Why is Colbert in 3rd place behind Kimmel?

The late-night TV ratings reports are out, and they've placed network TV newcomer Stephen Colbert's The Late Show in third place, behind Jimmy Kimmel Live!, and because there is no hope for humanity, The Tonight Show with Jimmy Fallon. This news comes as a disappointment to CBS, which expected Colbert to continue riding his wave of record-breaking popularity from his satirical Comedy Central show. So, why is Colbert now in third place?

What appears to be most troubling to viewers is the fact that Colbert has an opinion. While Jimmy Fallon is content to insinuate himself in terrible re-enactments of '90s TV shows and perform comedically tone-deaf impressions of musicians, Colbert replaces that pointlessness with intelligent discussions of world events with important political figures, because that's the responsible thing to do. Fallon is the inoffensive vanilla pillow that lulls you to sleep, while Colbert's difficult political topics aren't the right thing to use to unwind at the end of a long day in the computer mines. Maybe 11:35 at night is too late for the heavy stuff. But damn, does Colbert have the best theme song in the world.
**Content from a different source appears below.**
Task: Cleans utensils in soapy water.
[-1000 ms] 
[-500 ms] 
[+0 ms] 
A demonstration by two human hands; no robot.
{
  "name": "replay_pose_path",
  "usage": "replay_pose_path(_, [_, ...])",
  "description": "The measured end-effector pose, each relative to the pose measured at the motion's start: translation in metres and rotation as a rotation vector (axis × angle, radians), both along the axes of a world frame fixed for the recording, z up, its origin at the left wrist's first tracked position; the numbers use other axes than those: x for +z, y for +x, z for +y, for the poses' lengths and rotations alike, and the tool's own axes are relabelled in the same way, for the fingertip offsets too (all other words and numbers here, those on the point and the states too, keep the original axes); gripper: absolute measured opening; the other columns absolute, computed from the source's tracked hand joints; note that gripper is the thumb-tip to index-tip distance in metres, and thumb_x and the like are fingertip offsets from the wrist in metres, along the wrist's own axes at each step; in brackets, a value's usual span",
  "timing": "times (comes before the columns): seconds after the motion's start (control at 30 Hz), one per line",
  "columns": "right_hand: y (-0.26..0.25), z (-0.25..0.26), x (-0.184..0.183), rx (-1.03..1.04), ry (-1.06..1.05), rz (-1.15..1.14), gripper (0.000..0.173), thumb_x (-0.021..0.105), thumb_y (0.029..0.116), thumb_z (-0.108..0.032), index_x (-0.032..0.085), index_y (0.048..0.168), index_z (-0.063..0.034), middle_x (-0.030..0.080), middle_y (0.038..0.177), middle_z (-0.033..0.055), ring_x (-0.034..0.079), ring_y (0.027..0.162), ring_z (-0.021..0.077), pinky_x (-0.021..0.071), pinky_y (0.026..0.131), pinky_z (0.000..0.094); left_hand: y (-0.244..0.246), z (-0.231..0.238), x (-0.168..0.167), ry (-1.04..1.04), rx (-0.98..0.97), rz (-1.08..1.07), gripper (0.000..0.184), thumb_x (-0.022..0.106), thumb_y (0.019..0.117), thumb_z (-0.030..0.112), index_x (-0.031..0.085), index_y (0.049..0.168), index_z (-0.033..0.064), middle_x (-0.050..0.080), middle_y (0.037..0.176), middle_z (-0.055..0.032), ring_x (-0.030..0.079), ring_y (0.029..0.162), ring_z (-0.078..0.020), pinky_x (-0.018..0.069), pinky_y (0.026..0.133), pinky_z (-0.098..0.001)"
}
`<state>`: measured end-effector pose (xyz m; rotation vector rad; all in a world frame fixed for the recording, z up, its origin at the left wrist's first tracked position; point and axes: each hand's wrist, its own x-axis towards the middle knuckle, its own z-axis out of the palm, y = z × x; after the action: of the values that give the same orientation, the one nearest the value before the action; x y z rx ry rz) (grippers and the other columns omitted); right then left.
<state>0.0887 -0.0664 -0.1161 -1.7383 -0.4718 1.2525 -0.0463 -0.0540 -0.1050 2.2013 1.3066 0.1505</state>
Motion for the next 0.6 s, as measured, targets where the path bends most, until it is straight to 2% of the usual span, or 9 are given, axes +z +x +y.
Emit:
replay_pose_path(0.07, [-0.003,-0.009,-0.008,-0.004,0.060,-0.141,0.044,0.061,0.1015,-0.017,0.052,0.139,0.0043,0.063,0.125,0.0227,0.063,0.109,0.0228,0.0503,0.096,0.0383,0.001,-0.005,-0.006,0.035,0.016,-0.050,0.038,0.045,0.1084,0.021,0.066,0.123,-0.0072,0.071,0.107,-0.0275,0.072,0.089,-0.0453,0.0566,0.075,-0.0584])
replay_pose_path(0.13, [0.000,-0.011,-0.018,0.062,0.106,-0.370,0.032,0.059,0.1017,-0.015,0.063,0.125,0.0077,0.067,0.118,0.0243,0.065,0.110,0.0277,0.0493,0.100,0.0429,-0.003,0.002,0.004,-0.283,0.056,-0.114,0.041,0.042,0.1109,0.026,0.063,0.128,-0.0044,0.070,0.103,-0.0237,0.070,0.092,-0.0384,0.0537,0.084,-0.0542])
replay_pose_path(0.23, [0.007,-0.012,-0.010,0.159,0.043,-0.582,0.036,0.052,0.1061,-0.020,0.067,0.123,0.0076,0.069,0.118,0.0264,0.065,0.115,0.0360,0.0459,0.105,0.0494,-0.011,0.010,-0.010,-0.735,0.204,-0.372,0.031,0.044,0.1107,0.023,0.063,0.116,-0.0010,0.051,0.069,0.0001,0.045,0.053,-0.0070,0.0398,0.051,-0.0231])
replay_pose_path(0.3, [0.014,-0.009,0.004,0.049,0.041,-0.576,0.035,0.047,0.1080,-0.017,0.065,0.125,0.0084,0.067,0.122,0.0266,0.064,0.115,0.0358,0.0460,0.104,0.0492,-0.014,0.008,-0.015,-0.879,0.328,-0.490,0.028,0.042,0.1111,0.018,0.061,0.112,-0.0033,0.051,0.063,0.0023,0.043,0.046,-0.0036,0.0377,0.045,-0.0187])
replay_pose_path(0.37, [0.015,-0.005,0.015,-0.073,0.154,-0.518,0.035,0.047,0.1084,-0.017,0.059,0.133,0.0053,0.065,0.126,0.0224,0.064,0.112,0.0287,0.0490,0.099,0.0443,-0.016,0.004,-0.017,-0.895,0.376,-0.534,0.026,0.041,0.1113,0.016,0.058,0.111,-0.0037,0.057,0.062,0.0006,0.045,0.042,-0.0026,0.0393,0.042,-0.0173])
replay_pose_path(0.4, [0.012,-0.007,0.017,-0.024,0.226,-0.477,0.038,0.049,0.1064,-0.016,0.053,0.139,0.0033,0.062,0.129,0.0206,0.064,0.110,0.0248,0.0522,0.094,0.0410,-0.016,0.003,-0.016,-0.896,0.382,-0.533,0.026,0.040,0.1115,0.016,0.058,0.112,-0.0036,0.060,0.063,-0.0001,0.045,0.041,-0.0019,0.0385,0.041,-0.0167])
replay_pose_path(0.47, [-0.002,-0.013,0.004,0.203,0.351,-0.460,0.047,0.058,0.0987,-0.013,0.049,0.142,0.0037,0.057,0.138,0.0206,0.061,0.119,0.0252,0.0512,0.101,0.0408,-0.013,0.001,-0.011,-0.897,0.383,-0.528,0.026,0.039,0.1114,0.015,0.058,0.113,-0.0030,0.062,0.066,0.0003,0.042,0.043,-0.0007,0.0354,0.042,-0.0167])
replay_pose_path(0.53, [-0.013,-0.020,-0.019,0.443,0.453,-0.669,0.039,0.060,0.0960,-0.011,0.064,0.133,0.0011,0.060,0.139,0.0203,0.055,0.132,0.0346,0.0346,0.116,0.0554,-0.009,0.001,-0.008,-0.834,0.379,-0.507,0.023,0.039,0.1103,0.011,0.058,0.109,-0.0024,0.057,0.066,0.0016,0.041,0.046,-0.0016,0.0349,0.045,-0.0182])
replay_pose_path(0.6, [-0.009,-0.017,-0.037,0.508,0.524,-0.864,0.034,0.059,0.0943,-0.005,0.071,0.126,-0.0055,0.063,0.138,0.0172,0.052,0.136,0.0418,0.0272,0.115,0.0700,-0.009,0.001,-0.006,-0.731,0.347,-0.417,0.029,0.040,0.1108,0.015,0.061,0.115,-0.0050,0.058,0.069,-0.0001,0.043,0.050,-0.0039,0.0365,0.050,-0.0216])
Colbert is also the new guy. No, he isn't new to running a late-night show, but he is very new to running a show as himself, having finally put aside the obliviously right-wing character of "Stephen Colbert" and coming back to his actual beliefs. The word most often used to describe the reason behind these new TV numbers is  "alienating," which is what happens any time someone has a strong opinion about something and is put in front of an audience that may not be interested in hearing it.

Someone has to be third. That's just basic math, so there's no need to panic. When Colbert falls behind the embarrassing James Corden, then we'll start to worry. Acting out career highlights with Matt Damon? They weren't that great the first time, James, and even worse with your sweaty face shoved up in 'em. Come back in five years with numbers that actually say something.